Zapisy ustawy poniżej:
Dziennik Ustaw w Art. 253 kodeksu postępowania administracyjnego [Organizacja przyjmowania skarg i wniosków] podaje tak:
§ 1. Organy państwowe, organy samorządu terytorialnego i inne organy samorządowe oraz organy organizacji społecznych obowiązane są przyjmować obywateli w sprawach skarg i wniosków w ustalonych przez siebie dniach i godzinach.
§ 2. Kierownicy organów wymienionych w § 1 lub wyznaczeni przez nich zastępcy obowiązani są przyjmować obywateli w sprawach skarg i wniosków co najmniej raz w tygodniu.
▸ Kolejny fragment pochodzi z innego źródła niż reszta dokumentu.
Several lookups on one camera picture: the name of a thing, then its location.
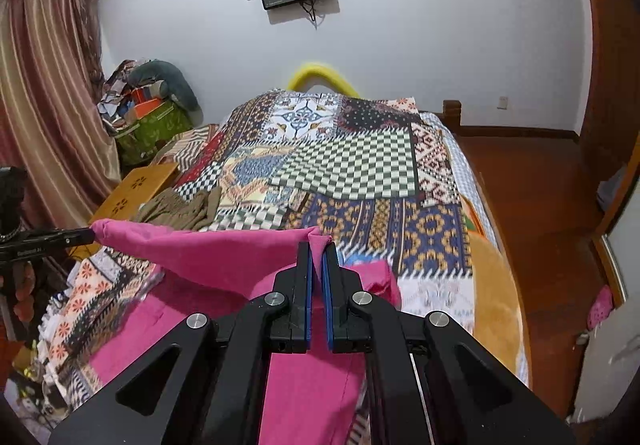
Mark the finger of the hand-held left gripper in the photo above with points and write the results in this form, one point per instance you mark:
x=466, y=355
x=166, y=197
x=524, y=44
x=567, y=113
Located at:
x=80, y=236

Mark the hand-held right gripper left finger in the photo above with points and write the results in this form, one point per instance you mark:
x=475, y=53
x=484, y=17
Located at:
x=307, y=297

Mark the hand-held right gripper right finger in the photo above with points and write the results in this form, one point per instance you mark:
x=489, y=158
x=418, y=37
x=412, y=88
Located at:
x=330, y=297

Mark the pink pants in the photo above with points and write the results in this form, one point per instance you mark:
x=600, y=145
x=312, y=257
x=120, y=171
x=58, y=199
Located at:
x=225, y=260

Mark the olive green pants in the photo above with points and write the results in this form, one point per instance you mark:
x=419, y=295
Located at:
x=175, y=215

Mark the person's left hand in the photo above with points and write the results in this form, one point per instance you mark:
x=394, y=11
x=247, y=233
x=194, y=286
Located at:
x=22, y=295

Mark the green storage bag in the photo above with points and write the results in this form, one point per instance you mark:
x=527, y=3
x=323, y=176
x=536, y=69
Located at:
x=155, y=131

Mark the patchwork printed bedspread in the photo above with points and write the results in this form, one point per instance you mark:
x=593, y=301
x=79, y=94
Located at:
x=350, y=165

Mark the striped brown curtain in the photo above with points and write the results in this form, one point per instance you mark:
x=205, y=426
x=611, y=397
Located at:
x=45, y=100

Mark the zigzag striped cloth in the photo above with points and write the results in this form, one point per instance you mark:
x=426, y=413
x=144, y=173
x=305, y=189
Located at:
x=192, y=145

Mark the orange box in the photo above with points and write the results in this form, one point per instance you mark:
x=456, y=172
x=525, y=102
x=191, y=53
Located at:
x=147, y=107

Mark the pile of printed cloth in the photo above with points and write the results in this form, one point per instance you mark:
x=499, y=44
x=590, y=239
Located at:
x=115, y=95

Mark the orange plush blanket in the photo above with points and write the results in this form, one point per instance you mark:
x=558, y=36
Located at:
x=495, y=285

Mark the grey plush pillow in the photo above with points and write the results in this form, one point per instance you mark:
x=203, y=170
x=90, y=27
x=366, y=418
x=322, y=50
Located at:
x=170, y=75

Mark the yellow foam tube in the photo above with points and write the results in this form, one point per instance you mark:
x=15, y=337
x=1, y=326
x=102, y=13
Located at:
x=305, y=72

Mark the white wardrobe door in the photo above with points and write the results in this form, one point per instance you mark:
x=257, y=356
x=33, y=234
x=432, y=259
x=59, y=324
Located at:
x=605, y=365

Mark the pale plastic bag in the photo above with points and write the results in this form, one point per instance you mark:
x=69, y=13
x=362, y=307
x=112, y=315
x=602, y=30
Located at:
x=612, y=187

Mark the wooden door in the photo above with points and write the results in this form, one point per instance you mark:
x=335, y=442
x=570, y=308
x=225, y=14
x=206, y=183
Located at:
x=610, y=50

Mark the wooden bed post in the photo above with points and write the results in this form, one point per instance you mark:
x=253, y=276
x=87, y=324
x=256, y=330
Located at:
x=451, y=112

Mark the white wall socket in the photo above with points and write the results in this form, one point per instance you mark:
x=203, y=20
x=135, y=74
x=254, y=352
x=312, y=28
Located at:
x=503, y=101

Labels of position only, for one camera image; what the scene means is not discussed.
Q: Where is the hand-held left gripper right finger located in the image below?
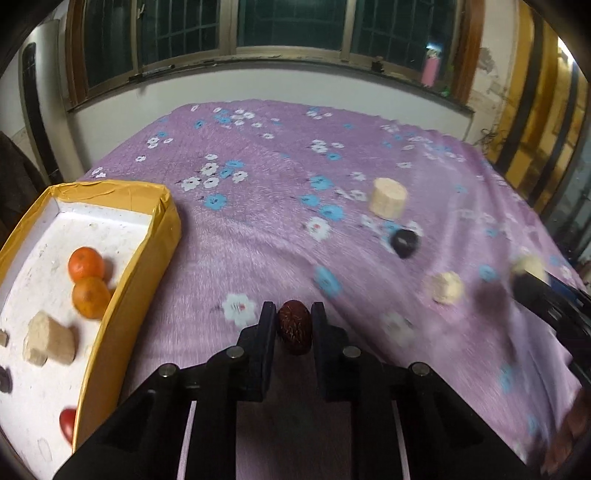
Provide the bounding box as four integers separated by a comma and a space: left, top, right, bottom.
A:
311, 301, 541, 480

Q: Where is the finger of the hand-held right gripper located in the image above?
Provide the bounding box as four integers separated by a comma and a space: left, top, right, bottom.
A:
510, 272, 561, 319

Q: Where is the banana slice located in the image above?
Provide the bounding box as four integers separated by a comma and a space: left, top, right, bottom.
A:
28, 311, 77, 365
425, 271, 464, 305
368, 178, 409, 217
510, 255, 550, 283

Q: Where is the yellow black striped cabinet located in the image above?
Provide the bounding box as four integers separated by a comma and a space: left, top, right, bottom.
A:
494, 4, 591, 222

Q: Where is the black marker pen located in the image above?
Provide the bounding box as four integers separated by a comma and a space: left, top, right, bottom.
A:
128, 65, 176, 81

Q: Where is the red cherry tomato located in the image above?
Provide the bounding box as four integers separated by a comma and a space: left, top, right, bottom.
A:
59, 407, 78, 446

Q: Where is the person's right hand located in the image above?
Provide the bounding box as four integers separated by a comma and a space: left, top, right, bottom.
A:
542, 401, 591, 476

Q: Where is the purple floral blanket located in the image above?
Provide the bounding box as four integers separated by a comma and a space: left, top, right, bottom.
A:
76, 99, 591, 480

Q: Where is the silver tower air conditioner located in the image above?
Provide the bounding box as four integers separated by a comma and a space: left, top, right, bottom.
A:
18, 41, 65, 185

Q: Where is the yellow edged white tray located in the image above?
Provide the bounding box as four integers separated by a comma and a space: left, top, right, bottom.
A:
0, 181, 182, 480

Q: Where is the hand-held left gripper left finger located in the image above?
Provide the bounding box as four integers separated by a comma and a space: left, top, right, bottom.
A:
53, 301, 278, 480

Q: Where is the red date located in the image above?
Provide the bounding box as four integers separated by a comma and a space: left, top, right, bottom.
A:
277, 300, 313, 356

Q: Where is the wooden framed window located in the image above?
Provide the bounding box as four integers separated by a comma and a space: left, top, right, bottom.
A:
65, 0, 485, 114

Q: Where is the orange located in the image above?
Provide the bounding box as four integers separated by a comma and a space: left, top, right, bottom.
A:
68, 247, 106, 281
72, 276, 112, 319

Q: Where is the pink bottle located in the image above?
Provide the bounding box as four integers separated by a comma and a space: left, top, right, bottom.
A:
421, 55, 440, 88

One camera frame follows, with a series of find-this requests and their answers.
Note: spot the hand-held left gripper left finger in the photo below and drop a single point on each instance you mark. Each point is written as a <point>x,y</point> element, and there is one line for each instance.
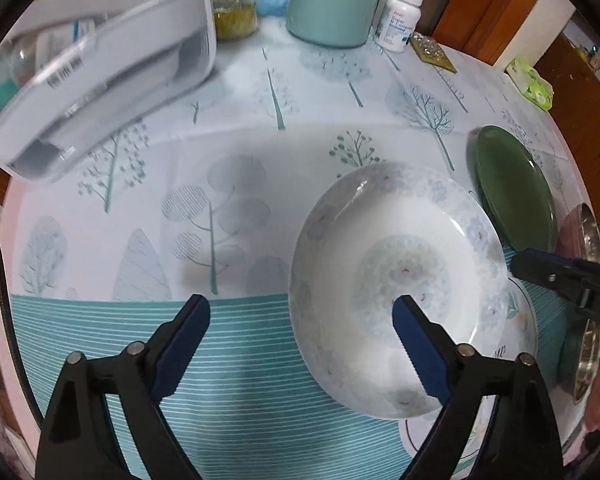
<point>185,345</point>

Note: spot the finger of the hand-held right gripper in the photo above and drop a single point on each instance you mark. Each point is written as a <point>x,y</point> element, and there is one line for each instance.
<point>540,265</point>

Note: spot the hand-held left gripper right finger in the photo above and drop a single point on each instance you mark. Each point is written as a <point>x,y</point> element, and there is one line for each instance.
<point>420,350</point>

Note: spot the large stainless steel bowl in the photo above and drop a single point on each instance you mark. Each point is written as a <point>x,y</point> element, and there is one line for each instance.
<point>587,360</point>

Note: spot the green plate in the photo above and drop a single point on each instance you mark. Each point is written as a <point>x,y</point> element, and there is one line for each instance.
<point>515,190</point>

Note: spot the white floral ceramic bowl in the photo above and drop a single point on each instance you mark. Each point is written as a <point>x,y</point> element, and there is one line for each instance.
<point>360,240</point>

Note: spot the green tissue pack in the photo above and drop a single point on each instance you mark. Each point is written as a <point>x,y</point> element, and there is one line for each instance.
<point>530,82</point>

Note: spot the wooden cabinet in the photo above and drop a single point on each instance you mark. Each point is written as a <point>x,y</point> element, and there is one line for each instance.
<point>575,85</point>

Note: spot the tree print tablecloth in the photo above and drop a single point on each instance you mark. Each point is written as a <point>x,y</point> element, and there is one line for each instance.
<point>260,160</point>

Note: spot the gold blister pack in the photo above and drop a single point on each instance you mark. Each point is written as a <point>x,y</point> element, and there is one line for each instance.
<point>432,50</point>

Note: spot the wooden door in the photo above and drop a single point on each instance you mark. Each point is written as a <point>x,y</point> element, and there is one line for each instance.
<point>490,10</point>

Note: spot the white pill bottle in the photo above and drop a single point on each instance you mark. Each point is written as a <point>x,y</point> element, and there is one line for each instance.
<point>397,22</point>

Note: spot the clear plastic container white lid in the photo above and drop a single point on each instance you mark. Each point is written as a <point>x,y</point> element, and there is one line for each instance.
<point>105,70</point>

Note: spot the small glass dish yellow contents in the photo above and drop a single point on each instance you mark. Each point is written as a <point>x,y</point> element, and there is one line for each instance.
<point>234,20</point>

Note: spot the teal ceramic canister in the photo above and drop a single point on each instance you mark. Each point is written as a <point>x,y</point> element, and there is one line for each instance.
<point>330,5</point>

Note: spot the blue cloth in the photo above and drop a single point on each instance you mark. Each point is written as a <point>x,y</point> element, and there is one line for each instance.
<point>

§ 3. Dni i godziny przyjęć powinny być dostosowane do potrzeb ludności, przy czym przynajmniej raz w tygodniu przyjęcia powinny się odbywać w ustalonym dniu po godzinach pracy.
§ 4. Informacja o dniach i godzinach przyjęć powinna być wywieszona na widocznym miejscu w siedzibie danej jednostki organizacyjnej oraz w podporządkowanych jej jednostkach organizacyjnych.
Panie burmistrzu polecamy cytat z klasyka: „Ja się cały czas czegoś uczę… cały czas”.